I was afraid the kids would laugh. I might have myself when I was their age. Lord knows, white folks have done so for a long, long time--and worse.

Last Sunday morning it struck me right there in the pew that the very sentiment that enamors "The Old Rugged Cross" to those of us who treasure that old hymn isn't that far afield from the tears those Omaha tribal elders shed when they first put eyes on Umoⁿ'hoⁿ'ti, the "Real Omaha."

They're not the same, of course. A cross that holds the broken body of our Lord--or doesn't--is not a soft and slowly rotting branch of cottonwood, no matter how ritually decorated or adoringly venerated. Besides, it doesn't stand in Sturgeon Bay or either of its rival burgs; it's not in a museum somewhere or really "on a hill far away." 

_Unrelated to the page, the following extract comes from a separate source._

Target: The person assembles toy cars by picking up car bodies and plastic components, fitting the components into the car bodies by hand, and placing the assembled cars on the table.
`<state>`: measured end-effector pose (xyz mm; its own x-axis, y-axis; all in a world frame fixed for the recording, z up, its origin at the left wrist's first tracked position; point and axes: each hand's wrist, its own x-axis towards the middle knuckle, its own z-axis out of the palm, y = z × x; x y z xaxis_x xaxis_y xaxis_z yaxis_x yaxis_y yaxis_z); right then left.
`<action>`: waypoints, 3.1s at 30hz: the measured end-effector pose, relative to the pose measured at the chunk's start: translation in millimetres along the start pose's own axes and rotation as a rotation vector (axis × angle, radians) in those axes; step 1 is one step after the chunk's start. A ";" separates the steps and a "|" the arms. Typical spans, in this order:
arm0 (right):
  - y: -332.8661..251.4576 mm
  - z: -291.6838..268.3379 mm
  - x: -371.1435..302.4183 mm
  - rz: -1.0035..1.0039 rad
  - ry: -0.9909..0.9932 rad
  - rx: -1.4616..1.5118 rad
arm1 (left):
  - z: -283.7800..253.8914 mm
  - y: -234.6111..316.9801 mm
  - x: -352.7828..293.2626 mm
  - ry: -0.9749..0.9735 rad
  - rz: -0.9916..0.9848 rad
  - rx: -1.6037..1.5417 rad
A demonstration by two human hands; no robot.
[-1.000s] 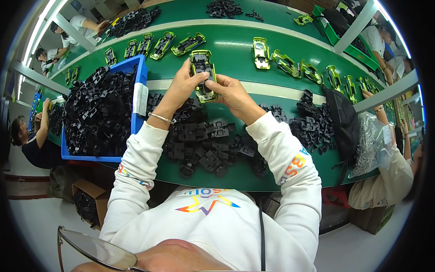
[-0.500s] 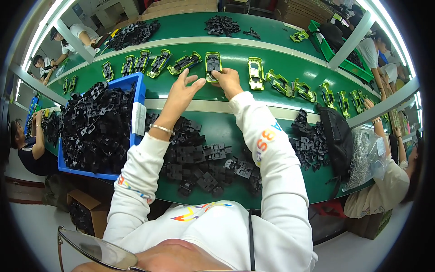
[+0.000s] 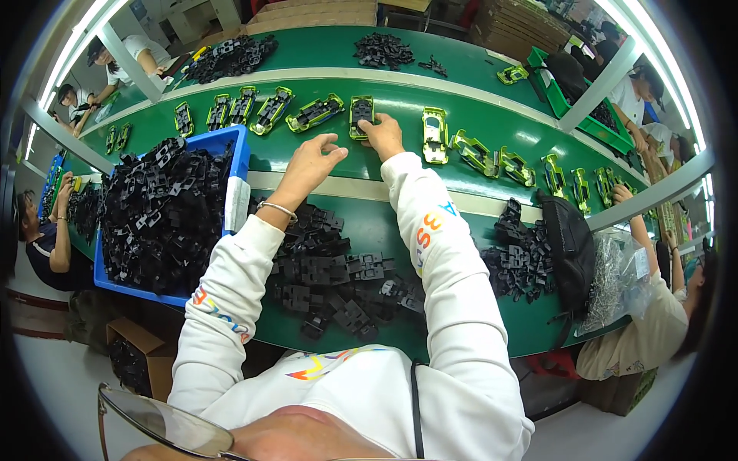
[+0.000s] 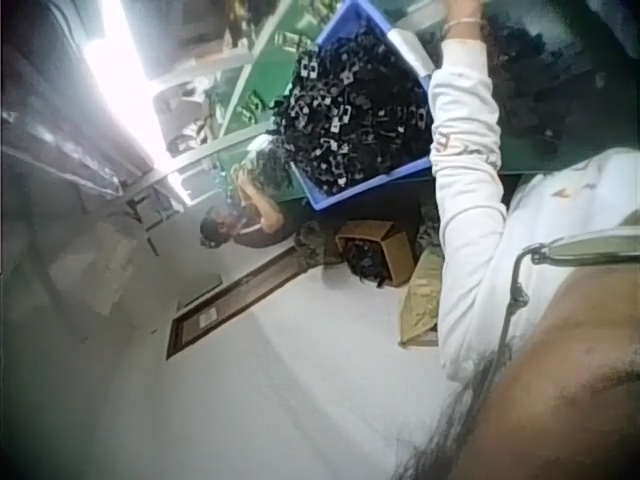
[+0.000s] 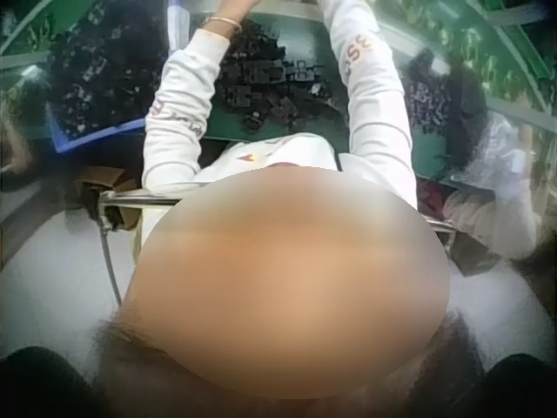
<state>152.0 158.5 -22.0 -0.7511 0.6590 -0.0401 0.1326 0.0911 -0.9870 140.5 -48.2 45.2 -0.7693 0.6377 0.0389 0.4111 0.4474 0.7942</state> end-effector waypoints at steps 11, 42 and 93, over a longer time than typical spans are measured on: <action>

But go ahead and sing "Old Rugged Cross" again sometime and consider how spiritual veneration lives in a variety of colors and textures, shapes and sizes, some white and some not, some bloody and some clean, some old and some new.

I could take my old crucifix along to school, I thought, and, right in front of the whole bunch of kids, fling it up against the wall. That might get the kids' attention. 

Don't worry--I didn't.

You have to worship in a really old church to sing "The Old Rugged Cross." But then, you don't have to go looking for that kind of church because there's likely a DJ in you spinning that hymn right now. Listen. The version you're hearing may well be something close to one I do, from my mother's piano. And it's probably equally precious.

Sometimes I wonder about falling church attendance, about millennials walking away from the church, about rising numbers of people who choose against attending worship, when all of us--white and red and green and brown--want so very badly, so very humanly, to worship, really want to believe.